Try it: Nothing below is to be printed except the lines between the line holding "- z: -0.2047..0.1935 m" and the line holding "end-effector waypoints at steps", inclusive, each exactly as it appears.

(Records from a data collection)
....

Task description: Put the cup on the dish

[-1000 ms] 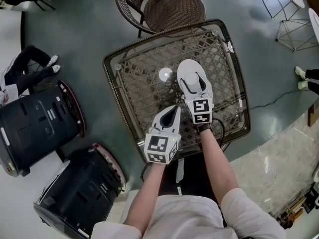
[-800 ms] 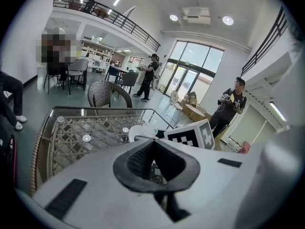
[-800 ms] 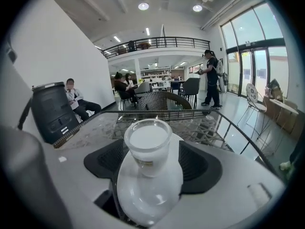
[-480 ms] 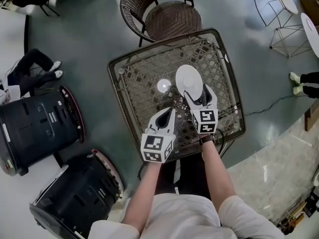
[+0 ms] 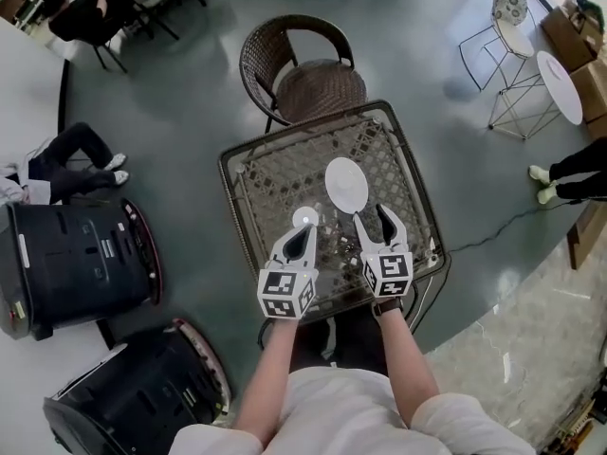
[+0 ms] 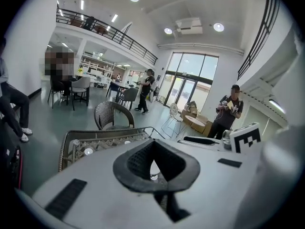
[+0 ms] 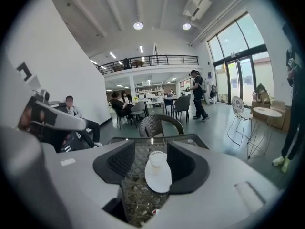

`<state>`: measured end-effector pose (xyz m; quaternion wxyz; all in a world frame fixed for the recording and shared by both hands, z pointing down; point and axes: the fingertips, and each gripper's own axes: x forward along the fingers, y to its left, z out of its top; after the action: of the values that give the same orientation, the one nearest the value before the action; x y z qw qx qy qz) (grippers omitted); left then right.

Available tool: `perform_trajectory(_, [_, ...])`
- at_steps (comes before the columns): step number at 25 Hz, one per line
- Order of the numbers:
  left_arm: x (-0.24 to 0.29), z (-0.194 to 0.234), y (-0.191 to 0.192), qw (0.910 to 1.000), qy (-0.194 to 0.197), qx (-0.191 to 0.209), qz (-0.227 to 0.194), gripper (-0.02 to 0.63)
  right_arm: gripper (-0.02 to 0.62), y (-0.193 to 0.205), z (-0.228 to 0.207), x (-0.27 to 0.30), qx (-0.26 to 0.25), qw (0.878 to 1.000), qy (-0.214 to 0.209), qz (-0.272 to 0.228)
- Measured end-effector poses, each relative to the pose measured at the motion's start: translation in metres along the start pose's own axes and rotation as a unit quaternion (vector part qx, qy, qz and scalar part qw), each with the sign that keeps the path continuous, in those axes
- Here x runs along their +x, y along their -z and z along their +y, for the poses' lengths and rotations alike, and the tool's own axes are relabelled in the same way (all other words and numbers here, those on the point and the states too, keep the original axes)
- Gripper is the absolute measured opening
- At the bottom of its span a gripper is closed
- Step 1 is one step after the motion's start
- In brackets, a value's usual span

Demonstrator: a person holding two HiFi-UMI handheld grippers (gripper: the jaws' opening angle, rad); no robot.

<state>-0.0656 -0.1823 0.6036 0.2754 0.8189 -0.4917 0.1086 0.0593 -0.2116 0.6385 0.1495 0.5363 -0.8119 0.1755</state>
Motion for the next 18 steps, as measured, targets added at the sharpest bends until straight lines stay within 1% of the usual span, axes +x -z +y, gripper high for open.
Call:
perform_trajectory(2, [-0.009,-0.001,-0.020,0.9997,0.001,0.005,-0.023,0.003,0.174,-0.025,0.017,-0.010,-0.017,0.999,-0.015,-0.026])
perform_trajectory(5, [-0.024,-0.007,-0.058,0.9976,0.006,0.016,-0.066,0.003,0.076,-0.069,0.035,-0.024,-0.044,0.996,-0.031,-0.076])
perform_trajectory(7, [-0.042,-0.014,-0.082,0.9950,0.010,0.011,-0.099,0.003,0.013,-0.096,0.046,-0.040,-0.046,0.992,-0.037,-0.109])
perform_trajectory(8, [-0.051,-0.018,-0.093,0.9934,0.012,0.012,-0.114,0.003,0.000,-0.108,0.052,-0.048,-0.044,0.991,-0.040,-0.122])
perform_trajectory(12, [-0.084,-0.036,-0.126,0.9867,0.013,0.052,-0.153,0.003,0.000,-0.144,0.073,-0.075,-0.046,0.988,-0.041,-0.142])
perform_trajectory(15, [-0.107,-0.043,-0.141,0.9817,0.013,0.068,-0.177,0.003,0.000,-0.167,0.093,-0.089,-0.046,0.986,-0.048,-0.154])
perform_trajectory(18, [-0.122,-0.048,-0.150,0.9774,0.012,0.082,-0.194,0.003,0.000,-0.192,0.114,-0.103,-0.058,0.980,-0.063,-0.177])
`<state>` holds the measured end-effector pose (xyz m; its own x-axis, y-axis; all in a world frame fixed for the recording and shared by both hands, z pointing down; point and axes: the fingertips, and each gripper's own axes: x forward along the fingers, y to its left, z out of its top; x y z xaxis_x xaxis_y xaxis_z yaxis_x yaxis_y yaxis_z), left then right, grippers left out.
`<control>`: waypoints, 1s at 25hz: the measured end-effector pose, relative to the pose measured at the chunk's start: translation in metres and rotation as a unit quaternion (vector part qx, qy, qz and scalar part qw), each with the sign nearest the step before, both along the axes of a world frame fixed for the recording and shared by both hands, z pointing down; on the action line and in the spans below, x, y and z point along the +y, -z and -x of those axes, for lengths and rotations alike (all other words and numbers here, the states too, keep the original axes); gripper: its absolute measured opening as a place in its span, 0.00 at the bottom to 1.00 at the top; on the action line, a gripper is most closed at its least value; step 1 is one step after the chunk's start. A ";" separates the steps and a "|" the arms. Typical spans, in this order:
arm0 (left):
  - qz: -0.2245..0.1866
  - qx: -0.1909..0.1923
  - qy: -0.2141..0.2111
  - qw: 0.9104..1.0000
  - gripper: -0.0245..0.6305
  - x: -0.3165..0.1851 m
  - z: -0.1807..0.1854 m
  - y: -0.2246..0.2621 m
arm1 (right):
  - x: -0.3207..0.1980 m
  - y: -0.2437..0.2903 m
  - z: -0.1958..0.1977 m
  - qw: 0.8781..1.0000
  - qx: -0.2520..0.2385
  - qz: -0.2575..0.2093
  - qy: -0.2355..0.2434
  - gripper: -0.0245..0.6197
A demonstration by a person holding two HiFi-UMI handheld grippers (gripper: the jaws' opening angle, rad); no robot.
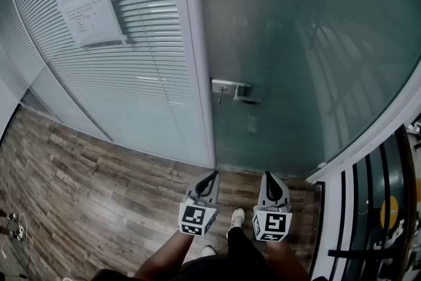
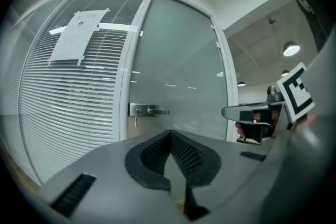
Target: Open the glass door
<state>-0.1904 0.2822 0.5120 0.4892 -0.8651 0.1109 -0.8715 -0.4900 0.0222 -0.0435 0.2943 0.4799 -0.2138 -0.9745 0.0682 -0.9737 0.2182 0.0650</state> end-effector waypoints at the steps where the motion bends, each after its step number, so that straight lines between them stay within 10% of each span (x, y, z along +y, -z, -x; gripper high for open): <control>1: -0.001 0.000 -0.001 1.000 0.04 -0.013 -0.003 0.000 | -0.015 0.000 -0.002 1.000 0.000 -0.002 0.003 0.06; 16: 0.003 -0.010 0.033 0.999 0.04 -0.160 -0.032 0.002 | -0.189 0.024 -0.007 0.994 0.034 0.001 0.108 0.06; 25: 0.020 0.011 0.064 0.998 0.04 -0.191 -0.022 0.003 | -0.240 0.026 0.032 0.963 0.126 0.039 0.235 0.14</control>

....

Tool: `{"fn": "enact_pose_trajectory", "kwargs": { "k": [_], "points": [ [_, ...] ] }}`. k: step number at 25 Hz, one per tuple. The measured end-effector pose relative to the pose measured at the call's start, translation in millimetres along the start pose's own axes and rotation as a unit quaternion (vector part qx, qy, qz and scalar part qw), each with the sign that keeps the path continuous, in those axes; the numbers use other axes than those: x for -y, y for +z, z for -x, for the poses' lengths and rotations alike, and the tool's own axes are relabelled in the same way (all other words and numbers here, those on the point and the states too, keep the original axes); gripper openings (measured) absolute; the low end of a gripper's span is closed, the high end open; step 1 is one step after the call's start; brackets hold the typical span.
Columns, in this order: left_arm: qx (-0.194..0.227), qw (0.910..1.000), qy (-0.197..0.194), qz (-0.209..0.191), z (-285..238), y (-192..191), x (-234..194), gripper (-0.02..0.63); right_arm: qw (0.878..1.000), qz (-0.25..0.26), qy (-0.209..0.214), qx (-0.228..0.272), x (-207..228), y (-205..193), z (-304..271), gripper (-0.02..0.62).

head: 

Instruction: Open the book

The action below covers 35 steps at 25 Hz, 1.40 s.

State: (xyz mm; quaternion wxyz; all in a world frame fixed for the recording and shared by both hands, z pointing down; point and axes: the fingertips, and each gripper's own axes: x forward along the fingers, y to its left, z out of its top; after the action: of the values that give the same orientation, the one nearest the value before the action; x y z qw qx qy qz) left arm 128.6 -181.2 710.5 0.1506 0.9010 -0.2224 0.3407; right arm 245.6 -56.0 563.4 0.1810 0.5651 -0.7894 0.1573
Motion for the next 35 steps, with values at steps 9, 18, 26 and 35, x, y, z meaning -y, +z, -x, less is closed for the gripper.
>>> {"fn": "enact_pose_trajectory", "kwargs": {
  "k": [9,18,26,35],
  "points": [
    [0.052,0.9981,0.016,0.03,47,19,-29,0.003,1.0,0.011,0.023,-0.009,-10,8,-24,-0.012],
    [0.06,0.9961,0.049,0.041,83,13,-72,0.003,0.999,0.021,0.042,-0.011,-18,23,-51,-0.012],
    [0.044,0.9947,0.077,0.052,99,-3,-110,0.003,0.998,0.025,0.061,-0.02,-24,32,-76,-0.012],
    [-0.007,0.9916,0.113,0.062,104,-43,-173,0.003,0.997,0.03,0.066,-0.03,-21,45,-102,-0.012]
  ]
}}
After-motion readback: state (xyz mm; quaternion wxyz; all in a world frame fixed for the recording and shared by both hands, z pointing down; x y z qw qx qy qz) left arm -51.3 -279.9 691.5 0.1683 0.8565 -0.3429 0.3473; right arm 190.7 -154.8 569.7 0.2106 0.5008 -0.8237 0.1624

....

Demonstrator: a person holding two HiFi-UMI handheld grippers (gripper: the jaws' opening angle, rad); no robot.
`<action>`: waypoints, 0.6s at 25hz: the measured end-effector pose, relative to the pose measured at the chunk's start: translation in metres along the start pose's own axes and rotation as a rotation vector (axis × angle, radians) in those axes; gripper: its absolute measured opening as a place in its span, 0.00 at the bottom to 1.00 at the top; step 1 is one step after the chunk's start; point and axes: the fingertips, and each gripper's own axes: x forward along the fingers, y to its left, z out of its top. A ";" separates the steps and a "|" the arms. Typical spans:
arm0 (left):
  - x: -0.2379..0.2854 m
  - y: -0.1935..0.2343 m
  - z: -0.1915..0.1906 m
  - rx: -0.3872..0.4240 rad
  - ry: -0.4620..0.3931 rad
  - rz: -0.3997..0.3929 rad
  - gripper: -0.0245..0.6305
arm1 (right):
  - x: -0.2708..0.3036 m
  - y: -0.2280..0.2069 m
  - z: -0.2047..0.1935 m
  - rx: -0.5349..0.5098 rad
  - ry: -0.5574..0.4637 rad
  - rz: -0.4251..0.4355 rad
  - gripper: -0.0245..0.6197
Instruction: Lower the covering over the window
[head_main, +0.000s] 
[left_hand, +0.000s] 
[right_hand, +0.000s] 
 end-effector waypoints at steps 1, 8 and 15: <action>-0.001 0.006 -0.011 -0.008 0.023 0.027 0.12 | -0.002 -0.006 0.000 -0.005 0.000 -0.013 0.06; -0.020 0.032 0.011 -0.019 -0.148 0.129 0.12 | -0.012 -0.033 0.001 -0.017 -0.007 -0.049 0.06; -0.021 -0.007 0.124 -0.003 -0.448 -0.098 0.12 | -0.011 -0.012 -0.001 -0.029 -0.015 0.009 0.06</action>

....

Reply to the exercise:
  - z: -0.2047..0.1935 m
  - rx: -0.5349..0.5098 rad
  - ry: -0.5574..0.4637 rad
  - rz: -0.4251..0.4355 rad
  - gripper: -0.0245..0.6197
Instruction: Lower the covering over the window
[head_main, +0.000s] 
[left_hand, +0.000s] 
[right_hand, +0.000s] 
 end-effector waypoints at steps 1, 8 and 15: <action>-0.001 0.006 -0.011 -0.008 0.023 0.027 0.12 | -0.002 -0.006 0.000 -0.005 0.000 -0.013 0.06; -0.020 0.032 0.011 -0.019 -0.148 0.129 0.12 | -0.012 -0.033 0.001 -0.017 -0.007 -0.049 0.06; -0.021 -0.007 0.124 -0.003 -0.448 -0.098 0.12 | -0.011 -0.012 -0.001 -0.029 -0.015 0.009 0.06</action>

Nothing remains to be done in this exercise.